Variant: NM_001306179.2:c.1295C>A

CA386969822

Gene: HNF1A

Condition: monogenic diabetes

Inheritance Mode: Autosomal dominant inheritance

UUID: e2be7ac8-b914-4c9c-8023-f7ac3eba7058

Approved on: 2023-07-30

Published on: 2023-07-30

HGVS expressions

NM_001306179.2:c.1295C>A
NC_000012.12:g.120996728C>A
CM000674.2:g.120996728C>A
NC_000012.11:g.121434531C>A
CM000674.1:g.121434531C>A
NC_000012.10:g.119918914C>A
NG_011731.2:g.22983C>A
ENST00000257555.11:c.1295C>A
ENST00000257555.10:c.1295C>A
ENST00000400024.6:c.1295C>A
ENST00000402929.5:n.1430C>A
ENST00000535955.5:n.43-763C>A
ENST00000538626.2:n.191-763C>A
ENST00000538646.5:c.*271C>A
ENST00000540108.1:c.*735C>A
ENST00000541395.5:c.1295C>A
ENST00000541924.5:c.*309C>A
ENST00000543255.1:n.339C>A
ENST00000543427.5:c.758C>A
ENST00000544413.2:c.1295C>A
ENST00000544574.5:c.*58C>A
ENST00000560968.5:n.1112C>A
ENST00000615446.4:c.83C>A
ENST00000617366.4:c.587-906C>A
NM_000545.5:c.1295C>A
NM_000545.6:c.1295C>A
NM_001306179.1:c.1295C>A
NM_000545.8:c.1295C>A

Uncertain Significance

• Met criteria codes: PP3 PM2_Supporting PP4_Moderate

• Not Met criteria codes: PP1 PM5

Expert Panel

Monogenic Diabetes VCEP

Criteria Specification Information

Criteria Specification: ClinGen Monogenic Diabetes Expert Panel Specifications to the ACMG/AMP Variant Interpretation Guidelines Version 1.1

Evidence submitted by expert panel

Monogenic Diabetes VCEP

The c.1295C>A variant in the HNF1 homeobox A gene, HNF1A, causes an amino acid change of serine to tyrosine at codon 432 (p.(p.Ser432Tyr)) of NM_000545.8. This variant was identified in an individual with a clinical history highly specific for HNF1A-MODY (MODY probability calculator result >50%, negative genetic testing for HNF4A, antibody-negative, and sensitive to sulfonylureas) (PP4_Moderate; internal lab contributors).

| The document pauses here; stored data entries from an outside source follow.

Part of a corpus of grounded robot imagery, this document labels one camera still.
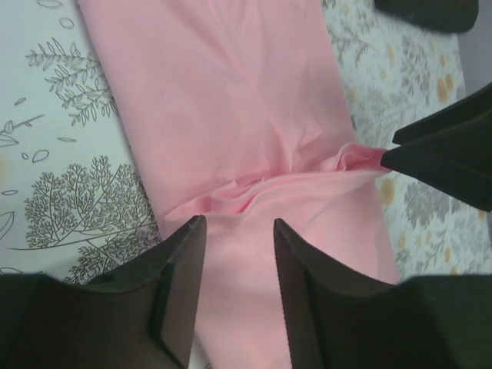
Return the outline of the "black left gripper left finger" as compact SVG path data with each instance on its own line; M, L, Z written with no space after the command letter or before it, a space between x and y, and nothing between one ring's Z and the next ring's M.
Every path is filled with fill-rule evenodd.
M206 220L86 284L1 277L3 368L186 368L204 265Z

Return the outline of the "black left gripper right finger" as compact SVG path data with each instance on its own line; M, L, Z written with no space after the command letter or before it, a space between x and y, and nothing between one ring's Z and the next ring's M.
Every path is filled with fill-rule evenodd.
M489 368L491 277L428 275L392 285L274 223L295 368Z

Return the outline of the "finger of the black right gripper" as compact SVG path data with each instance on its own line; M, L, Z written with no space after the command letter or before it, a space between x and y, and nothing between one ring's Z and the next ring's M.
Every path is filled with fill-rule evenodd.
M381 165L474 208L491 210L491 120L423 119L398 130Z
M491 83L446 108L394 133L392 142L402 145L491 113Z

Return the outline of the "pink t shirt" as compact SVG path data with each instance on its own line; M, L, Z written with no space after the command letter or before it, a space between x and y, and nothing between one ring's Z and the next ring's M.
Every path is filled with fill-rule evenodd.
M163 237L207 219L195 331L216 368L289 368L274 221L399 273L319 1L79 4Z

This variant is predicted to be deleterious by computational evidence, with a REVEL score of 0.887, which is greater than the MDEP VCEP threshold of 0.70 (PP3). This variant is absent in gnomAD v2.1.1 (PM2_Supporting). Two other missense variants, c.1295C>T p.Ser432Phe and c.1295C>G p.Ser432Cys, have been classified as VUS by the ClinGen MDEP; therefore, PM5 will not be applied. This variant segregated with diabetes with one informative meiosis in a single family; however, this does not meet the thresholds for PP1 set by the ClinGen MDEP (PMID: 27236918, internal lab contributors). In summary, c.1295C>A meets the criteria to be classified as a variant of uncertain significance for monogenic diabetes. ACMG/AMP criteria applied, as specified by the ClinGen MDEP (specification version 2.0.0, approved 1/11/2023): PP4_Moderate, PP3, PM2_Supporting.

Met criteria codes

• PP3: This variant is predicted to be deleterious by computational evidence, with a REVEL score of 0.887, which is greater than the MDEP VCEP threshold of 0.70 (PP3).
• PM2_Supporting: This variant is absent in gnomAD v2.1.1 (PM2_Supporting).
• PP4_Moderate: This variant was identified in an individual with a clinical history highly specific for HNF1A-MODY (MODY probability calculator result >50%, negative genetic testing for HNF4A, antibody-negative, and sensitive to sulfonylureas) (PP4_Moderate; internal lab contributors).

Not Met criteria codes

• PP1: This variant segregated with diabetes with one informative meiosis in a single family; however, this does not meet the thresholds for PP1 set by the ClinGen MDEP (PMID: 27236918, internal lab contributors).
• PM5: Two other missense variants, c.1295C>T p.Ser432Phe and c.1295C>G p.Ser432Cys, have been classified as VUS by the ClinGen MDEP; therefore, PM5 will not be applied.